Today news broke that under a federal government proposal, all Year One students are expected to undergo national tests in reading and writing.
As a former primary school teacher, there is no doubt that something needs to be done about “stagnating” or “declining” learning standards in Australian schools.
But is testing six-year-olds the way to do this?
Minister for Education And Training Simon Birmingham believes so. When explaining why primary schools need this testing on the Today Show this morning, he said, “We know from the existing NAPLAN that around one in 20 children are not meeting the minimum literacy standards or skill sets when they get to that point.
“So it’s essential that we ensure children in those first few years of schooling are getting the extra help they need, if they’re falling behind, if they’re not responding appropriately to the type of teaching practices used.”
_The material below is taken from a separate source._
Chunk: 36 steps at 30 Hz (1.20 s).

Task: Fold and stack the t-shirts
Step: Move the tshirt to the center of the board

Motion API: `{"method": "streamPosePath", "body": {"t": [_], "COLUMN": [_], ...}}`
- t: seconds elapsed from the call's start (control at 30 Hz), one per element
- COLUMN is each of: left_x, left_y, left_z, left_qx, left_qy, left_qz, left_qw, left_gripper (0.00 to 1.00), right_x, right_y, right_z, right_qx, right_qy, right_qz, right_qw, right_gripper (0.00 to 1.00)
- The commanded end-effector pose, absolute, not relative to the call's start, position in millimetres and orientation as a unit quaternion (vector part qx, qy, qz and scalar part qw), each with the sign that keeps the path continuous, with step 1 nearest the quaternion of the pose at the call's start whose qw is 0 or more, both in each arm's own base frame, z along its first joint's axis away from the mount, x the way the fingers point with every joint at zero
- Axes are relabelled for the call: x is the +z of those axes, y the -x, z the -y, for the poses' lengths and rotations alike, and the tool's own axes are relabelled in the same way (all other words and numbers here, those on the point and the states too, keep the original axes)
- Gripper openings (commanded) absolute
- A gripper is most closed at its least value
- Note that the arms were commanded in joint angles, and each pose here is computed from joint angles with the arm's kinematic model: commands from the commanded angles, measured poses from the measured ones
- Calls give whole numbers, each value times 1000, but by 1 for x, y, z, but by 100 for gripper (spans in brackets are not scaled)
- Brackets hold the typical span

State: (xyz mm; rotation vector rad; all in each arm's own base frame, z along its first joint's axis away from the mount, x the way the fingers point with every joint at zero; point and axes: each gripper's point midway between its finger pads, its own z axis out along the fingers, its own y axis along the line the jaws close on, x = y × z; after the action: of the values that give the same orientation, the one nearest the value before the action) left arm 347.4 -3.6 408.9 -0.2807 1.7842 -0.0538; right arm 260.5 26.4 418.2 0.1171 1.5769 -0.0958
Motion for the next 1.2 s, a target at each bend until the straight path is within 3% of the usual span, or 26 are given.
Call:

As someone who taught across Kindergarten to Year Six for three years in a public school well below the national average in Sydney’s outer West, I too agree that something needs to be done. But the panic around the idea of ‘national tests’ put simply, is completely overblown and unnecessary.
When the words ‘national tests’ are thrown around, our minds immediately jump to NAPLAN. We picture reams and reams of paper filled with questions and tiny little circles ready for shading. We see nervous students completing practice tests in their classrooms and studying past papers at home in preparation. We watch them wait for results to be sent home and the analysis of where your child sits against everyone else in their cohort.